Authors: Jack Kilborn
Earl has swallowed his falsies.
Jimmy Bob stuck his finger into Earl’s mouth, tried to fish the teeth out, but they were down too far and Earl’s throat was cold and slimy and disgusting and after ten or so seconds Jimmy Bob realized he didn’t like Earl that much to begin with so he took his hand back and wiped the spit off on Earl’s thick tangle of gray chest hairs.
Jimmy Bob wondered if he should say some words, but he didn’t know no prayers and then he got really scared because he was alone — all alone — in an alien spaceship, so he tried to give Earl CPR again.
It didn’t work no better the second time, and then Jimmy Bob got up and started pacing back and forth, terrible thoughts bouncing around in his bean.
He’d seen all the movies. Starship Troopers. Independence Day. War of the Worlds. Alien. Predator. Alien vs. Predator. No good ever came out of being abducticated. The aliens were always bad guys who wanted to take over the world or eat people’s guts or hunt humans for sport or get folks pregnant in their bellies or give painful probes up the brown place.
Jimmy Bob didn’t want none of that to happen to him.
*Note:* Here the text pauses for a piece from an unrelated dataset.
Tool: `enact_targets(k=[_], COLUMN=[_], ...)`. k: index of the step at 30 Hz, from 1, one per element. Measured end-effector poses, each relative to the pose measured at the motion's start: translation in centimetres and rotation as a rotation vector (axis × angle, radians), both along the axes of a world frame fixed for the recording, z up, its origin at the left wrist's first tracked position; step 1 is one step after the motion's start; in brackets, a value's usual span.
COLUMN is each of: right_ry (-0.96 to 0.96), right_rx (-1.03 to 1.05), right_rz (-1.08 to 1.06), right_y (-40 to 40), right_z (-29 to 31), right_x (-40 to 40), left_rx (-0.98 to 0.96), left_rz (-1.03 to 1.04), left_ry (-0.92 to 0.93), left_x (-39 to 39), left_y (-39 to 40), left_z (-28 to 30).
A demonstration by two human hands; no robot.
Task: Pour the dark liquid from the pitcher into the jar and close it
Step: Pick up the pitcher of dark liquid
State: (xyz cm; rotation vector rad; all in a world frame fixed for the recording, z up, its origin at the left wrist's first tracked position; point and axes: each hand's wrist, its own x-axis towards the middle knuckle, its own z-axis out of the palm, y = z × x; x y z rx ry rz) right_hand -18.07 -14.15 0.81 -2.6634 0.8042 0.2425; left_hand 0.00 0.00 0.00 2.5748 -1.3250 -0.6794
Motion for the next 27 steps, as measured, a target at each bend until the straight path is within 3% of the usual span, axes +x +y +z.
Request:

He wondered why those guys that made movies never made one about an alien who came to earth and gave a lucky farmer a brand new plow. He’d watch that on the cable, for sure. But instead it was always death rays and cut-off heads.
Jimmy Bob yelled for help, loud as he could, so loud his ears hurt. No one answered.
He ran to the nearest wall, pushed against it. The surface was slippery, almost like it was covered with a fine layer of grease. He grunted with effort, but the metal was solid, immobile. Jimmy Bob walked around the room, trying to find some sort of seam, some sort of crease. Everything he touched was rock solid and perfectly smooth.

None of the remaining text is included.